Cuando uno sale fuera de casa, y creo que no exageraría mucho si dijera que al dar la vuelta a la esquina, necesita los idiomas. O al menos una sensibilidad especial para comunicarse. Mi madre, sin ir más lejos, que trabaja a un paso de casa, necesita el lenguaje universal de los gestos y las sonrisas y siempre consigue comunicarse. Es cierto que los extranjeros con los que trata mi madre son inmigrantes. Ellos le piden una fotocopia, un sobre, ayuda para rellenar las solicitudes del colegio de los hijos, y lo hacen con respeto, con paciencia y con una sonrisa. Y ella, que también es del tipo respetuoso, paciente y sonriente, consigue entenderse siempre con ellos. Aunque acaben de llegar de sus países de origen y no sean capaces de balbucir siquiera un "buenos días".

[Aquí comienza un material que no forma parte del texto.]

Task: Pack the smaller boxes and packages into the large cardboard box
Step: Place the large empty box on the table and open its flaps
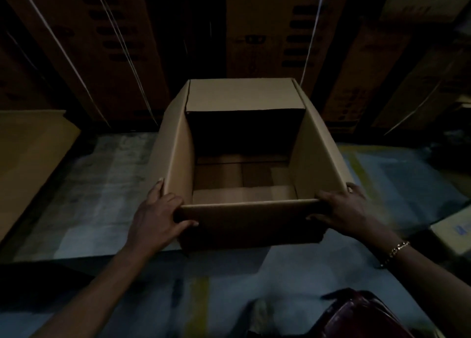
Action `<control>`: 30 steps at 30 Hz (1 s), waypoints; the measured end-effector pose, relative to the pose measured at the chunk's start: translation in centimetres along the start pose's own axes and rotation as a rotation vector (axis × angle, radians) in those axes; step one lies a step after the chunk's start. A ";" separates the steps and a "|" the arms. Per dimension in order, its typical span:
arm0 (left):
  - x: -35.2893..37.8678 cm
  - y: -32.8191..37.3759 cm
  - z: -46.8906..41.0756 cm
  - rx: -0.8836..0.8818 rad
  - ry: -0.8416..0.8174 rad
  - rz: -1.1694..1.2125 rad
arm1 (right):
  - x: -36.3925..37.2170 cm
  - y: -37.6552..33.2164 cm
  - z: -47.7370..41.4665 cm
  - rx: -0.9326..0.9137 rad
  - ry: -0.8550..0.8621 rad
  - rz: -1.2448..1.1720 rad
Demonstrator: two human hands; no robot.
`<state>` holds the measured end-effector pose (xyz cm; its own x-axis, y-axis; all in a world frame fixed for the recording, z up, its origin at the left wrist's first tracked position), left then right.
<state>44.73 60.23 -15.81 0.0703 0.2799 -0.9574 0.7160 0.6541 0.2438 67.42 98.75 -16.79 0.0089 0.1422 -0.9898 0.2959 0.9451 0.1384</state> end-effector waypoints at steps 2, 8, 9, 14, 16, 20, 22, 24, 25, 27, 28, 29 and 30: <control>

Aquí, en Londres, me topo con la barrera idiomática a diario. A pesar de los años estudiando el idioma, todavía ayer aprendí a diferenciar "ciruela" de "ciruela pasa" en dos palabras que ya conocía pero que siempre asocié a realidades diferentes. Pero el problema de Londres, o mejor dicho -y seré más honesta y más justa-, el problema con el inglés, es que es un idioma que se sabe el centro del universo, el soberano absoluto, la lingua franca universal. El estilo anglosajón no es, en general, del tipo respetuoso, paciente y sonriente. Suele ser alguna de estas tres, pero no siempre las tres van en el mismo bloque. Por lo que nos encontramos, los no nativos, con la lucha diaria del idioma, soportando el desprecio de algunos cuando a la tercera vez que nos repiten algo que aprendimos con la pronunciación española, seguimos sin entender ni papa. Aquí falta mucha paciencia, diría yo.

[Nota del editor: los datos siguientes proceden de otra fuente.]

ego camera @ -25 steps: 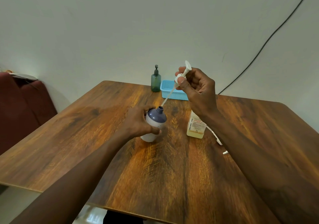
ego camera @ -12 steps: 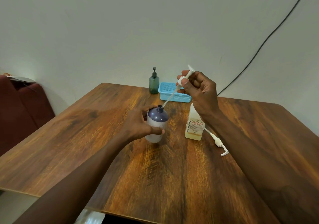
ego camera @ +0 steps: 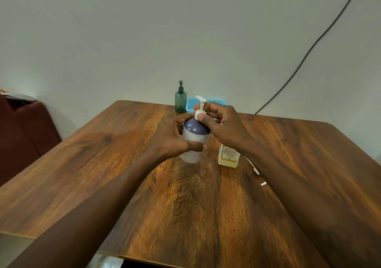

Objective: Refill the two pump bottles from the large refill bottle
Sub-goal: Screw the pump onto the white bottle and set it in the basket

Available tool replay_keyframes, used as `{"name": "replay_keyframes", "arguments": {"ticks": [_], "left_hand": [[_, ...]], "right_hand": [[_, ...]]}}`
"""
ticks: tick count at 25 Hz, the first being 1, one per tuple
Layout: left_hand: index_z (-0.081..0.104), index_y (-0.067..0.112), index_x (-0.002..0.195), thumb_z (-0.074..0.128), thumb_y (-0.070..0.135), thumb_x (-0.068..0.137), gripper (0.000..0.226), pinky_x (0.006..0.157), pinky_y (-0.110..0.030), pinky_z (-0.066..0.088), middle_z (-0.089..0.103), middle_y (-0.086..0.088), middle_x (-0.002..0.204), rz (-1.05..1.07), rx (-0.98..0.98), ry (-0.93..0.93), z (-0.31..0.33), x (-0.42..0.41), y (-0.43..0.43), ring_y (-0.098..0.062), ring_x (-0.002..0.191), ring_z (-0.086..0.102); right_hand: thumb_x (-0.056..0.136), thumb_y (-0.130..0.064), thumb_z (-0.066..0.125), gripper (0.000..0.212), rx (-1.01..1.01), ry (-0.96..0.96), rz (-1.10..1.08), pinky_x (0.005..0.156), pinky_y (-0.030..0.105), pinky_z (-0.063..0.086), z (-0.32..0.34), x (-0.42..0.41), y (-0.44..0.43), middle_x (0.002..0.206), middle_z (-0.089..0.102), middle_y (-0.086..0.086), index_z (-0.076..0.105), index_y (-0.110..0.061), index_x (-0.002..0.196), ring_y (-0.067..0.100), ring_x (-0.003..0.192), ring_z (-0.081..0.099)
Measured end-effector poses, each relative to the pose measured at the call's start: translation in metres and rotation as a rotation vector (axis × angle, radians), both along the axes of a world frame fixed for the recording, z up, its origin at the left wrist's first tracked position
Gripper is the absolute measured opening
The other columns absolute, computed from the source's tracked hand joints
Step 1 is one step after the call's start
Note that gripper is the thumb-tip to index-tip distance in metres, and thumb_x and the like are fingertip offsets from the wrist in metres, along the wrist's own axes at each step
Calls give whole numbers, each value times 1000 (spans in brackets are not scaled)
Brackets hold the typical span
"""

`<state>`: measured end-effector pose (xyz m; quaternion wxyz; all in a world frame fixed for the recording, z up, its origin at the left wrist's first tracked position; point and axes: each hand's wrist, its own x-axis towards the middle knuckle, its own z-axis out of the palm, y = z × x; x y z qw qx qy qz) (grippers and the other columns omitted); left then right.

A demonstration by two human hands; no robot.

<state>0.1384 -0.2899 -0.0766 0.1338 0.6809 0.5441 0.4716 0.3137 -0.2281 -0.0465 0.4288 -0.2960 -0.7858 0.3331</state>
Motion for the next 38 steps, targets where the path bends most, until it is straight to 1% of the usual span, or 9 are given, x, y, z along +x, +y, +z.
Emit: {"name": "replay_keyframes", "arguments": {"ticks": [4,8,12,15,18,21,27,33,38], "left_hand": [[68,35,124,95,35,54,76,73,-10,54,70,21,101,41,47,57,1,9,2,12,90,65],[69,27,123,91,49,50,79,77,-28,62,75,11,105,68,52,52,-1,19,9,0,88,69],[67,27,129,90,57,52,86,82,-32,62,75,10,112,48,79,74,4,20,17,-3,95,70],[65,28,133,89,59,54,87,86,-34,62,74,9,116,18,76,62,8,17,21,-6,100,70],[67,29,129,88,60,53,85,84,-35,62,75,10,112,18,66,87,10,20,20,-6,98,70],[68,27,124,86,64,49,85,79,-34,63,75,9,107,34,57,103,15,26,20,-5,91,70],[65,26,133,88,57,55,87,86,-32,62,74,7,115,-2,81,43,24,20,21,-9,99,70],[69,29,121,88,65,51,80,77,-35,63,75,12,104,22,64,52,20,27,17,-5,91,70],[66,29,130,94,48,58,80,84,-34,62,74,11,111,-19,89,41,28,24,16,-6,97,70]], "right_hand": [[64,-58,91,47,163,-37,-359,70,32,62,4,3,-4,77,76,-10,75,-20,87,2,73,73],[50,-89,73,72,203,-181,-565,55,26,52,17,1,-5,70,64,-10,56,-23,74,6,67,66],[81,-50,80,62,-68,30,-144,88,25,60,28,15,-2,120,70,-5,55,-22,130,8,106,69],[95,-9,71,55,-135,129,66,89,30,61,32,26,-2,120,73,0,48,-21,144,11,110,71],[76,-37,89,59,48,25,-173,79,24,62,35,24,-5,99,77,-5,61,-22,126,6,89,75],[61,-74,78,67,192,-77,-467,66,15,55,35,18,-7,82,69,-12,64,-24,103,2,73,68],[97,-12,69,59,-145,-18,76,95,31,58,46,28,-1,132,68,3,43,-23,150,13,118,67],[60,-62,89,65,100,-35,-441,66,20,57,47,19,-11,76,70,-10,59,-28,107,3,67,67],[93,-18,75,64,-141,-26,-1,95,32,59,50,29,-4,128,70,-1,44,-22,148,9,114,68]]}}
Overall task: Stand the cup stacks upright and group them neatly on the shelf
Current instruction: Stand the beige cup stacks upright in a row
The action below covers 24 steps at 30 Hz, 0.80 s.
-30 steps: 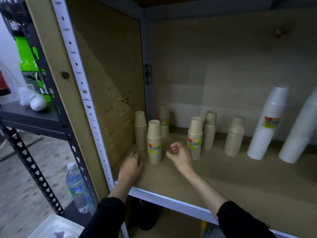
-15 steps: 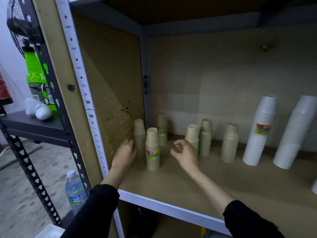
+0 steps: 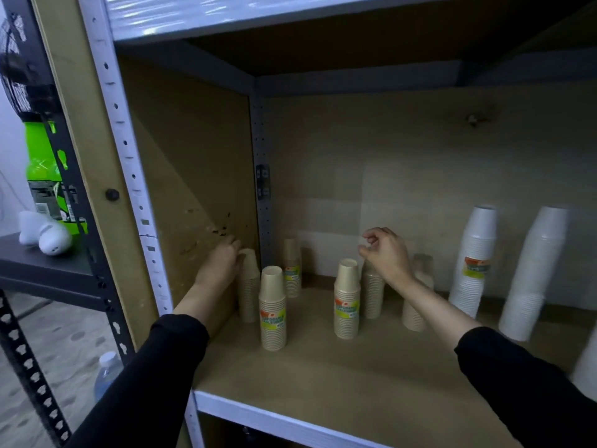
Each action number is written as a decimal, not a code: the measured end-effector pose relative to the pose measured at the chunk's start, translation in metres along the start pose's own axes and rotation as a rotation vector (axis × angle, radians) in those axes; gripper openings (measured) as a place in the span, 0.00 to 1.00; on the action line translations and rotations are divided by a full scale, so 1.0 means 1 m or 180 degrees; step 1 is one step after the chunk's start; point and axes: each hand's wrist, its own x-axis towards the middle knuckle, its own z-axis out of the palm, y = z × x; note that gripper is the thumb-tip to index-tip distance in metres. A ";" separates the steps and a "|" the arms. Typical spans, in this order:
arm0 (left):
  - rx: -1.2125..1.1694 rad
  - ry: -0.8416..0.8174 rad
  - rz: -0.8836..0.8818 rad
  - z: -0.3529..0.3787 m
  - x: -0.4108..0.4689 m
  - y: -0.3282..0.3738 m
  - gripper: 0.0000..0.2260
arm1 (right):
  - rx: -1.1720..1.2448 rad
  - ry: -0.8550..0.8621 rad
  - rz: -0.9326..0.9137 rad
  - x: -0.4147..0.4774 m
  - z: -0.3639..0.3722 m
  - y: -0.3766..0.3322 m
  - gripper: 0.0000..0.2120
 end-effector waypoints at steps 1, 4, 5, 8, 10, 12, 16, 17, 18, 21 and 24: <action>-0.0008 -0.0038 -0.0021 -0.001 0.004 0.000 0.16 | -0.0080 -0.0032 0.0014 0.006 -0.002 0.003 0.16; -0.0004 -0.0077 -0.0018 -0.001 0.013 -0.001 0.16 | -0.0211 -0.0145 0.0108 0.019 -0.006 0.011 0.16; -0.0009 -0.0085 -0.0018 0.000 0.016 -0.001 0.17 | -0.0220 -0.0175 0.0130 0.023 -0.006 0.014 0.16; -0.0081 -0.0124 -0.0052 0.003 0.023 -0.003 0.17 | -0.0352 -0.0330 0.0194 0.029 -0.004 0.021 0.16; -0.0157 -0.0195 -0.0089 0.006 0.028 -0.005 0.16 | -0.0509 -0.0503 0.0223 0.033 -0.001 0.026 0.16; -0.0239 -0.0303 -0.0120 0.010 0.032 -0.008 0.15 | -0.0634 -0.0671 0.0266 0.036 0.002 0.030 0.17; -0.0248 -0.0432 -0.0120 0.016 0.033 -0.013 0.13 | -0.0873 -0.0874 0.0314 0.040 0.007 0.034 0.18; -0.0231 -0.0430 -0.0108 0.016 0.033 -0.014 0.13 | -0.0914 -0.0934 0.0339 0.041 0.009 0.035 0.18; -0.0210 -0.0421 -0.0091 0.017 0.033 -0.015 0.14 | -0.0948 -0.0994 0.0363 0.042 0.010 0.035 0.17; -0.0201 -0.0387 0.0003 0.017 0.032 -0.016 0.14 | -0.1014 -0.1074 0.0383 0.044 0.014 0.037 0.15; -0.0195 -0.0348 0.0044 0.015 0.033 -0.017 0.13 | -0.0996 -0.1086 0.0344 0.047 0.016 0.037 0.14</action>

Sin embargo, las cosas del idioma no son tan horribles en Londres. Estamos rodeados de inglés por todas partes, pero también de español. Cuando los españoles hablamos entre nosotros, ya tenemos la jerga propia que incluye palabras en inglés. Es divertido, aunque yo soy más de las de: "por favor, háblame en inglés, que estamos en Inglaterra". Luego también está el hecho de que mi casa, una especie de pequeña Naciones Unidas, es una torre de Babel, el paraíso de todo filólogo. Una casa que me ha devuelto el interés por el francés y me lo ha despertado por el italiano. También esta casa me ha recordado lo difícil que es el alemán y lo extendido que está el español por el mundo, aunque la gente no sea capaz más que de chapurrearlo un poco y a duras penas. Y en esos momentos de intercambio lingüístico, de dudas idiomáticas, de lucha contra el francés que aprendí hace años o el italiano que empiezo a articular, siempre aparece el inglés como vehículo salvador, siempre está ahí de apoyo, de guía, de modelo. Y aunque los hablantes nativos de inglés se alcen victoriosos ante la soberanía de su lengua, yo respiro aliviada y agradecida por disponer de ese recurso. Me alegra saberme poseedora de tres idiomas y de seguir en mi camino lento hacia el multilingüismo, y alzarme victoriosa ante la soberanía del conocimiento, que no es dominar la lengua mundial, sino estar abierto a la comunicación y poder abrir el cajón genético donde están el respeto, la paciencia y las sonrisas que mis padres me enseñaron a usar siempre. Y esos, esos sí que conforman una lengua universal.